6. The system of claim 1 including:
a compressor positioned downhole in fluid communication with said
tubing, said compressor comprising:
vanes mounted on the other end of said shaft adapted to be driven
by said shaft; and
an inlet adapted to receive gas from said gas-oil stream.
7. The system of claim 6 including:
a second separator positioned downhole above said compressor, said
second separator having an inlet fluidly connected to said outlet
of said turbine section and two outlets, the first of said outlets
being fluidly connected to said inlet of said compressor and the
second of said outlets being fluidly connected to said tubing
string.
8. The system of claim 7 wherein said second separator further
comprises:
a central hollow tube extending substantially through the length of
said second separator; and
an auger flight affixed to said central hollow tube and extending
along substantially the length thereof; said hollow tube being
fluidly connected to said inlet of said compressor at its lower end
and having an opening near its upper end which comprises said first
outlet of said second separator.
9. The system of claim 1 wherein said spiral passageway decreases
circumferentially but increases radially as said passageway spirals
upward from the originating point of said spiral passageway on said
inner wall of said first separator housing toward the termination
point of said spiral passageway at the upper end of said inner wall
of said first separator housing.
Description
DESCRIPTION
1. Technical Field
The present invention relates to separating, compressing, and
reinjecting a portion of the gas from the oil-gas stream produced
from a subterranean zone and in one aspect relates to a method and
subsurface system for separating a portion of the gas from a
gas-oil production stream, passing the separated gas through a
downhole turbine-compressor unit to compress and reinject the
separated gas into a downhole formation wherein particulate
material (e.g. sand) is also separated from the production stream
and is by-passed around the turbine to prevent damage thereto.
2. Background
It is well known that many hydrocarbon reservoirs produce extremely
large volumes of gas along with crude oil and other formation
fluids, e.g. water.

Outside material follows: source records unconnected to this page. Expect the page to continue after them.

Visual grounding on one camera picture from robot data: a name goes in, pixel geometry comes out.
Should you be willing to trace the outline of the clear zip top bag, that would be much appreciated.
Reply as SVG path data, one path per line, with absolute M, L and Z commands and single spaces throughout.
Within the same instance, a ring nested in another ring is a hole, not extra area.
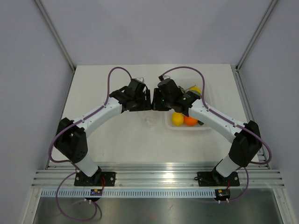
M 161 118 L 160 112 L 157 111 L 143 111 L 138 114 L 141 117 L 142 123 L 147 127 L 156 126 Z

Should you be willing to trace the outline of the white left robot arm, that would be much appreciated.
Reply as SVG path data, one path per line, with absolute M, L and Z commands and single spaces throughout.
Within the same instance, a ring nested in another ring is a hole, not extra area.
M 103 105 L 88 114 L 74 120 L 62 119 L 54 147 L 78 170 L 77 181 L 83 182 L 85 186 L 100 186 L 104 183 L 104 175 L 88 154 L 88 137 L 109 119 L 125 111 L 150 109 L 150 90 L 141 79 L 131 79 L 127 86 L 108 93 Z

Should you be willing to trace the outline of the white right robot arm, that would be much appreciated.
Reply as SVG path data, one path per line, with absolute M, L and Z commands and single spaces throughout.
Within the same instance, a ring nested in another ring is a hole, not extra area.
M 210 107 L 203 94 L 182 92 L 171 78 L 161 79 L 154 89 L 154 111 L 174 110 L 211 127 L 231 143 L 231 148 L 211 171 L 209 184 L 223 185 L 239 167 L 247 167 L 262 147 L 257 123 L 242 123 Z

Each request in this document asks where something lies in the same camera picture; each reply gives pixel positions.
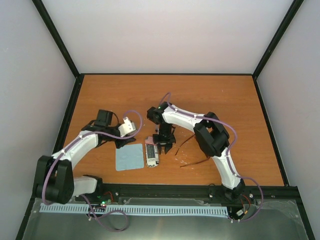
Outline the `flag newsprint glasses case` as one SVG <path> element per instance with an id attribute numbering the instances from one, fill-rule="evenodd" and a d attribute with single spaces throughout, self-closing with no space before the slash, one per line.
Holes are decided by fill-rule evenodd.
<path id="1" fill-rule="evenodd" d="M 148 136 L 144 141 L 145 145 L 145 155 L 146 155 L 146 165 L 149 168 L 154 168 L 159 165 L 159 154 L 158 147 L 154 143 L 153 137 Z"/>

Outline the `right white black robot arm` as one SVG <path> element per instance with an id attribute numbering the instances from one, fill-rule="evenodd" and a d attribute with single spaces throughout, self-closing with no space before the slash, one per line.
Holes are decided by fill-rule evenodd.
<path id="1" fill-rule="evenodd" d="M 230 202 L 240 197 L 246 185 L 230 154 L 227 125 L 215 113 L 197 114 L 163 102 L 158 107 L 149 108 L 146 117 L 158 126 L 157 133 L 152 135 L 158 153 L 164 151 L 167 154 L 176 143 L 175 126 L 193 132 L 199 148 L 213 159 L 218 169 L 224 197 Z"/>

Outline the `light blue cleaning cloth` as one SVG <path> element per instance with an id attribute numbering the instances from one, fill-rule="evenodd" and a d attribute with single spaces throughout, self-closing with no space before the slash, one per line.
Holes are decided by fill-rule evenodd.
<path id="1" fill-rule="evenodd" d="M 130 144 L 115 150 L 116 171 L 136 170 L 144 168 L 143 145 Z"/>

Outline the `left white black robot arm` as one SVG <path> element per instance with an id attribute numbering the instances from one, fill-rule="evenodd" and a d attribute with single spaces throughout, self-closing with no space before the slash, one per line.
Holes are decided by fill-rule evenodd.
<path id="1" fill-rule="evenodd" d="M 74 177 L 76 165 L 91 150 L 113 142 L 117 149 L 135 141 L 135 135 L 141 130 L 126 115 L 112 125 L 116 114 L 100 109 L 96 119 L 86 124 L 74 140 L 61 150 L 43 155 L 36 165 L 32 193 L 45 205 L 66 204 L 73 197 L 87 195 L 92 201 L 103 198 L 104 188 L 101 178 L 84 175 Z"/>

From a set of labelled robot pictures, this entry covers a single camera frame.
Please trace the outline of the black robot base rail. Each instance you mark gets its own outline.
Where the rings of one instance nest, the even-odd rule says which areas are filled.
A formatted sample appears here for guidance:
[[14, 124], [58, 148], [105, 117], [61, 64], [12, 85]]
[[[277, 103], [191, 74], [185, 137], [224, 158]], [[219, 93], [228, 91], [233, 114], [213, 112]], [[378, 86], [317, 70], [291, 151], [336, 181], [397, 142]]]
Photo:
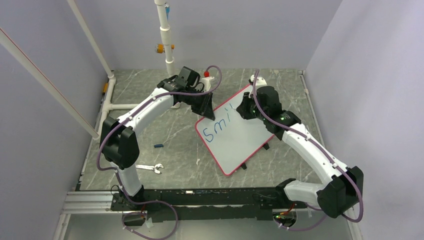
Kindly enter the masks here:
[[271, 221], [275, 214], [306, 209], [274, 187], [146, 189], [142, 197], [126, 199], [113, 193], [111, 211], [144, 212], [155, 223], [171, 220], [256, 219]]

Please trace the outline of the pink framed whiteboard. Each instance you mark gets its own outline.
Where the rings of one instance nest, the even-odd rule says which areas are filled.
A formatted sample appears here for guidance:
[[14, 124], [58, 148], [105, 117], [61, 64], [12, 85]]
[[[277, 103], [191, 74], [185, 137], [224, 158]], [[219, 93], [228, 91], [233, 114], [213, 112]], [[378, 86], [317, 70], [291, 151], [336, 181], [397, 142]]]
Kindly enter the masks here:
[[245, 120], [236, 111], [243, 94], [252, 87], [246, 85], [214, 109], [215, 120], [199, 119], [194, 128], [225, 176], [233, 174], [274, 135], [259, 119]]

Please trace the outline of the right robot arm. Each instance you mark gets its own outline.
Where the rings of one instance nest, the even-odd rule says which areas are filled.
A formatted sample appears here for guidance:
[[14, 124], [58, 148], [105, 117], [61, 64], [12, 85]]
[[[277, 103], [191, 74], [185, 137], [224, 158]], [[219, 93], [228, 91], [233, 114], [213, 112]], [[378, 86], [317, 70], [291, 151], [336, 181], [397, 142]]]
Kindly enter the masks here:
[[348, 167], [317, 142], [299, 117], [282, 108], [279, 94], [272, 86], [244, 92], [236, 111], [244, 120], [262, 121], [266, 130], [295, 150], [321, 181], [320, 184], [294, 178], [283, 181], [276, 187], [275, 194], [280, 207], [303, 202], [318, 207], [331, 218], [344, 215], [356, 204], [363, 207], [362, 170], [357, 166]]

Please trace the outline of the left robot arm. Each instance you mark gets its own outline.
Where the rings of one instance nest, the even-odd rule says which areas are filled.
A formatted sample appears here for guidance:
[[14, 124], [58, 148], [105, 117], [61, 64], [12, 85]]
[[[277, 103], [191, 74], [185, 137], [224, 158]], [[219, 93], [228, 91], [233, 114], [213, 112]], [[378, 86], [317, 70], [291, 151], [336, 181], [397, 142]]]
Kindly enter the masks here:
[[208, 70], [200, 75], [184, 66], [179, 74], [161, 80], [135, 108], [103, 121], [96, 165], [100, 171], [104, 170], [101, 156], [110, 163], [109, 169], [115, 172], [119, 190], [125, 195], [123, 202], [129, 209], [137, 210], [144, 203], [144, 186], [136, 168], [141, 133], [177, 103], [185, 103], [193, 113], [214, 120], [213, 91], [220, 83], [221, 79], [210, 76]]

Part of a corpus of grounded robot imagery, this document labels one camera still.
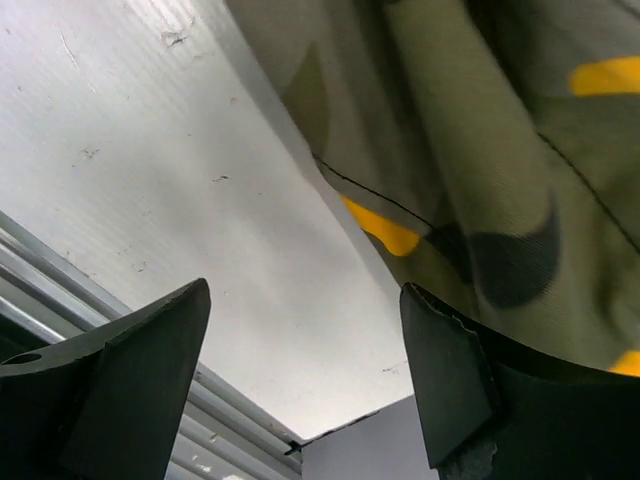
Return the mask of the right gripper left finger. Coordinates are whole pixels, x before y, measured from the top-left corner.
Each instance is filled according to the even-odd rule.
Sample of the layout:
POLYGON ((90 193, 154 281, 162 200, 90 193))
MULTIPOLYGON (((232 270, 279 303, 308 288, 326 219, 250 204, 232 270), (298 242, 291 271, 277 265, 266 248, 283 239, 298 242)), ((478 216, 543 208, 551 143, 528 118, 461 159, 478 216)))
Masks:
POLYGON ((2 478, 164 478, 210 309, 197 279, 2 363, 2 478))

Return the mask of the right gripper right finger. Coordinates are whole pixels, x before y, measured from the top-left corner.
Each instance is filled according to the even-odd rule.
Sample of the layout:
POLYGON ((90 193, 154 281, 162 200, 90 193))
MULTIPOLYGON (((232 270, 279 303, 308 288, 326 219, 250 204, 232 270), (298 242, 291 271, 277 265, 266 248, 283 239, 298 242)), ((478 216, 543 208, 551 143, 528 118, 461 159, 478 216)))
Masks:
POLYGON ((529 348, 406 284, 401 322, 443 479, 635 479, 639 381, 529 348))

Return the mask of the yellow green camouflage trousers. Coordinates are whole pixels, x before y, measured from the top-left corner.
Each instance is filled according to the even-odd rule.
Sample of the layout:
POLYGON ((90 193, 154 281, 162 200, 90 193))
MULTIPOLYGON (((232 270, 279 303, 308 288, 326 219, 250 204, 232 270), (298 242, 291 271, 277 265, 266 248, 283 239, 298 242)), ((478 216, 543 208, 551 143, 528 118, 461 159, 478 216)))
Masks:
POLYGON ((396 280, 639 372, 635 1, 232 1, 396 280))

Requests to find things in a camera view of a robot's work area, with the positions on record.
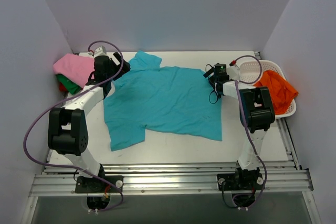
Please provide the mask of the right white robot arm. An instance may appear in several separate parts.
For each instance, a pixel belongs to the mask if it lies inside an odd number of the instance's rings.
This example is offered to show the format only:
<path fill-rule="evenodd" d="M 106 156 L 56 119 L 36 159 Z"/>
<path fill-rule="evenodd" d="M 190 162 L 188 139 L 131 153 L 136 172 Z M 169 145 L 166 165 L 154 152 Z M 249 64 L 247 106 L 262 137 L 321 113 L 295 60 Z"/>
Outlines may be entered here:
<path fill-rule="evenodd" d="M 232 79 L 225 64 L 209 65 L 203 74 L 219 100 L 223 96 L 235 98 L 239 103 L 239 117 L 247 140 L 238 159 L 239 172 L 233 175 L 236 187 L 244 189 L 252 182 L 249 171 L 259 169 L 260 152 L 264 137 L 275 121 L 274 107 L 267 87 L 254 87 L 250 83 Z"/>

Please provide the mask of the teal t-shirt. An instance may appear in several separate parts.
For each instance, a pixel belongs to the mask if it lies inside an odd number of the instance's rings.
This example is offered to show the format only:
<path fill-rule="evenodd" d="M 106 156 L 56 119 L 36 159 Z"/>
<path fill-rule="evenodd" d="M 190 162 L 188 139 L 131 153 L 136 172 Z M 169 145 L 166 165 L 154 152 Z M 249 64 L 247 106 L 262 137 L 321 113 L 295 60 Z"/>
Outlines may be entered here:
<path fill-rule="evenodd" d="M 114 81 L 114 93 L 103 102 L 112 151 L 143 142 L 146 130 L 222 140 L 221 103 L 209 102 L 204 72 L 161 62 L 138 51 L 131 70 Z"/>

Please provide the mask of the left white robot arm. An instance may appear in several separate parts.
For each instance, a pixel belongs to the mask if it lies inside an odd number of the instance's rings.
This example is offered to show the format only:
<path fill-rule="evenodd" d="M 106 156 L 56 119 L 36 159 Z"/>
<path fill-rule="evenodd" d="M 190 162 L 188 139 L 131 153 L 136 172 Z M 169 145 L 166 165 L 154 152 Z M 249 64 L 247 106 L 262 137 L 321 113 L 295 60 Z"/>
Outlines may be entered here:
<path fill-rule="evenodd" d="M 81 176 L 88 178 L 87 186 L 94 192 L 105 188 L 106 179 L 102 165 L 88 149 L 86 116 L 108 96 L 111 82 L 130 71 L 130 64 L 121 53 L 114 52 L 113 56 L 95 52 L 93 72 L 89 74 L 83 90 L 66 105 L 49 112 L 48 147 L 70 160 Z"/>

In producing fields such as these, it is not
unusual to experience gas-to-oil ratios (GOR) as high as 25,000
standard cubic feet per barrel (scf/bbl.) or greater. As a result,
large volumes of gas must be separated out of the liquids before
the liquids are transported to storage for further processing or
use. Where the production sites are near or convenient to large
markets, this gas is considered a valuable asset when demands for
gas are high. However, when demands are low or when a producing
reservoir is located in a remote area, large volumes of produced
gas can present major problems since production may have to be
shut-in or at least drastically reduced if the produced gas can not
be timely and properly disposed of.
In areas where substantial volumes of the produced gas can not be
marketed or otherwise utilized, it is common to "reinject" the gas
into a suitable, subterranean formation. For example, it is well
known to inject the gas back into a "gas cap" zone which often
overlies a production zone of a reservoir to maintain the pressure
within the reservoir and thereby increase the ultimate liquid
recovery therefrom. In other applications, the gas may be injected
into a producing formation through an injection well to drive the
hydrocarbons ahead of the gas towards a production well. Still
further, the produced gas may be injected and "stored" in an
appropriate, subterranean permeable formation from which it can be
recovered later when the situation dictates.

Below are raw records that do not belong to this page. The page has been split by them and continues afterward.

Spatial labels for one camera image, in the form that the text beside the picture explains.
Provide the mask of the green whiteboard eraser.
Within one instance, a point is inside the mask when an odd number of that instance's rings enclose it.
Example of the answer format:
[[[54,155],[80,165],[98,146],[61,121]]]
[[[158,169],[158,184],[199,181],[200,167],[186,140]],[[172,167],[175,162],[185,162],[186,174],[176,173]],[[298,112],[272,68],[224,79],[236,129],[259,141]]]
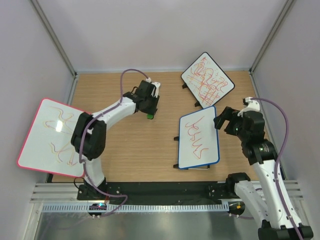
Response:
[[[150,119],[150,120],[152,120],[152,119],[154,118],[154,115],[153,115],[153,114],[148,114],[148,115],[147,115],[147,118]]]

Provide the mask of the blue framed whiteboard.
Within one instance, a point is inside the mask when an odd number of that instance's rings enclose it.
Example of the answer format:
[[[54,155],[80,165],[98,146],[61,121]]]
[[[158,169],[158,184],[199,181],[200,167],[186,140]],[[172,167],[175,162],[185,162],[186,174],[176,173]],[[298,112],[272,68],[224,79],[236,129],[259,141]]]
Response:
[[[177,163],[174,169],[208,170],[220,161],[220,143],[214,118],[215,106],[183,115],[179,119]]]

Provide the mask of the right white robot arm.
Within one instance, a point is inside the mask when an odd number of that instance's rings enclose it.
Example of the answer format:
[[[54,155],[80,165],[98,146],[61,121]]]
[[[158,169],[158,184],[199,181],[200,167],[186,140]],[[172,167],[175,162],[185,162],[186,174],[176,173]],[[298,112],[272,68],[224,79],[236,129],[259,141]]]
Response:
[[[249,176],[243,172],[229,174],[225,192],[239,197],[258,225],[260,240],[311,240],[310,226],[304,225],[289,198],[274,145],[265,138],[265,120],[260,108],[247,106],[239,111],[229,106],[214,118],[219,130],[225,121],[225,132],[241,141],[243,155],[259,178],[263,192],[260,196]]]

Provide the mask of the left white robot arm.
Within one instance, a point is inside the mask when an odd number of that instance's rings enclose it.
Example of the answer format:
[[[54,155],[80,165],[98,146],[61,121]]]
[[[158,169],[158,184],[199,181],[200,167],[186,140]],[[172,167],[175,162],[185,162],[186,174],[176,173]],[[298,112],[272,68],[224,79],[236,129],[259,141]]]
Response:
[[[107,131],[122,119],[142,112],[154,116],[160,99],[159,82],[142,81],[135,91],[124,93],[109,107],[89,114],[82,112],[76,122],[70,143],[83,165],[84,187],[95,200],[106,194],[106,177],[102,170],[101,155],[106,147]]]

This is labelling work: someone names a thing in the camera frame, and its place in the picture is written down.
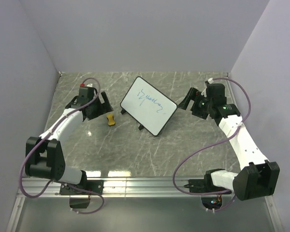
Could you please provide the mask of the yellow bone-shaped eraser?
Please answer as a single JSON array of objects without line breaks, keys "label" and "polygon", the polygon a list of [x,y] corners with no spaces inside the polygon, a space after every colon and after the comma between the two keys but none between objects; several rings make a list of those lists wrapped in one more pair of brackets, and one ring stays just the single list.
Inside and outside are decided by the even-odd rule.
[{"label": "yellow bone-shaped eraser", "polygon": [[108,120],[108,126],[114,126],[116,124],[113,114],[108,114],[106,117]]}]

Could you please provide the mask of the small black-framed whiteboard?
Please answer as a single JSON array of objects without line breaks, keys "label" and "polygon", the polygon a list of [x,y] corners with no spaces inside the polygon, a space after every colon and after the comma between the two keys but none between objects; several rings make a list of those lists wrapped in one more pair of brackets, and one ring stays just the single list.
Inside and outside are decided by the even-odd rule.
[{"label": "small black-framed whiteboard", "polygon": [[120,103],[153,136],[158,136],[178,109],[177,104],[142,77],[133,81]]}]

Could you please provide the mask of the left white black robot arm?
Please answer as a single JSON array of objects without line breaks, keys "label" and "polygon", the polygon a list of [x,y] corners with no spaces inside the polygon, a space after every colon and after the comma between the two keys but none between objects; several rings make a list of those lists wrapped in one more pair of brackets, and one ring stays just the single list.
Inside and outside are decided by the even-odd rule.
[{"label": "left white black robot arm", "polygon": [[79,94],[65,106],[62,115],[47,131],[27,140],[22,170],[30,177],[71,185],[76,194],[92,190],[85,171],[66,165],[62,144],[82,122],[112,110],[105,91],[81,87]]}]

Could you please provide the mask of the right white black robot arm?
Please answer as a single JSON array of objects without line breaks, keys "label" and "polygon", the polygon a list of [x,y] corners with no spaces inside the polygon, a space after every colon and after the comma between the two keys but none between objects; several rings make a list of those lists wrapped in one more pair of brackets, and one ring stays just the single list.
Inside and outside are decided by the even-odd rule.
[{"label": "right white black robot arm", "polygon": [[242,201],[273,195],[280,172],[279,165],[270,162],[257,147],[236,105],[227,103],[225,86],[210,84],[205,91],[203,95],[196,88],[190,88],[179,108],[185,110],[193,101],[192,115],[202,119],[211,117],[215,121],[237,156],[240,172],[232,173],[224,169],[206,171],[204,178],[189,180],[186,185],[189,192],[200,195],[234,192]]}]

To reinject the gas, large and expensive separation and compression
surface facilities must be built at or near the production site. A
major economic consideration in such facilities is the relatively
high cost of the gas compressor train which is needed to compress
and raise the large volumes of produced gas to the pressures
required for reinjection. As will be understood in this art,
significant cost savings can be achieved if these gas compressor
requirements can be down-sized or eliminated altogether. To achieve
this, however, it is necessary to either raise the pressure of the
gas at the surface by some means other than mechanical compression
or else reduce the pressure required at the surface for reinjection
of the gas downhole or reduce the volume of gas actually produced
to the surface.
Various methods and systems have been proposed for reducing some of
the separating/handling steps normally required at the surface to
process and/or re-inject at least a portion of the produced gas.

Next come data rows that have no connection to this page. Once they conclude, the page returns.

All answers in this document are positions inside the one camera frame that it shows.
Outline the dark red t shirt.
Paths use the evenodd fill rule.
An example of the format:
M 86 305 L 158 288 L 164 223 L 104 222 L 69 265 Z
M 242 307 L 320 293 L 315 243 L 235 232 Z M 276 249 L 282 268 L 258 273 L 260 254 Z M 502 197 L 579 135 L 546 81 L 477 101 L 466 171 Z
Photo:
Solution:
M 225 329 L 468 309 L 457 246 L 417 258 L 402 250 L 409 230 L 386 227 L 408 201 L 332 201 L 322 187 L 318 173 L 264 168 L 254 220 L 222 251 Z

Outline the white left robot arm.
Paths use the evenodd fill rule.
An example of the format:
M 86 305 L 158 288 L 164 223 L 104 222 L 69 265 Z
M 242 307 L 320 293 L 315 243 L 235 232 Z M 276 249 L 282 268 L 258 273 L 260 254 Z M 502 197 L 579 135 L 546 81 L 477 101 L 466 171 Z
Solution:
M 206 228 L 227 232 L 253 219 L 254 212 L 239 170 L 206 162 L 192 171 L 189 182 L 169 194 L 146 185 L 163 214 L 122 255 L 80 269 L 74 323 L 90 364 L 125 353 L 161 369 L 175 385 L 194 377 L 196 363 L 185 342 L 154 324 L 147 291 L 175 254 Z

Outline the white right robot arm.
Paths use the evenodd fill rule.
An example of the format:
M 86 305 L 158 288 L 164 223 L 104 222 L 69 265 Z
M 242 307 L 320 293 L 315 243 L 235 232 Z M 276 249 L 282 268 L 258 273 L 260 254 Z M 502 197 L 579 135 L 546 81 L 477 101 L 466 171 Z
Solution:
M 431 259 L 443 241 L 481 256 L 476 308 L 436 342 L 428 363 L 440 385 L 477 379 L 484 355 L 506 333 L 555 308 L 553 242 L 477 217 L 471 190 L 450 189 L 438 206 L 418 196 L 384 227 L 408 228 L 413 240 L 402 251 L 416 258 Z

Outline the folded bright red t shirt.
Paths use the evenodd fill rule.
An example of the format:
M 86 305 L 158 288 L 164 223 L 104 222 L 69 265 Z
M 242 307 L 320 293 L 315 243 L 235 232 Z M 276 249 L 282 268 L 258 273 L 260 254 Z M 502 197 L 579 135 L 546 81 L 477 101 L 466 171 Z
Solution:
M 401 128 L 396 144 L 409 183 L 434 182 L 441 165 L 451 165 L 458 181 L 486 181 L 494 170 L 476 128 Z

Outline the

These methods all basically involve separating at least a portion
of the produced gas from the production stream downhole and then
handling the separated gas and the remainder of the production
stream separately from each other.
For example, one such method involves the positioning of an "auger"
separator downhole within a production wellbore for separating a
portion of the gas from the production stream as the stream flows
upward through the wellbore; see U.S. Pat. No. 5,431,228, issued
Jul. 11, 1998. Both the remainder of the production stream and the
separated gas are flowed to the surface through separate flowpaths
where each is individually handled. While this downhole separation
of gas reduces the amount of separation which would otherwise be
required at the surface, the gas which is separated downhole still
requires substantially the same amount of compressor horsepower at
the surface to process/reinject the gas as that which would be
required if all of the gas in the production stream had been
separated at the surface.
Another system involving the downhole separation of gas from a
production stream is fully disclosed and claimed in U.S. Pat. No.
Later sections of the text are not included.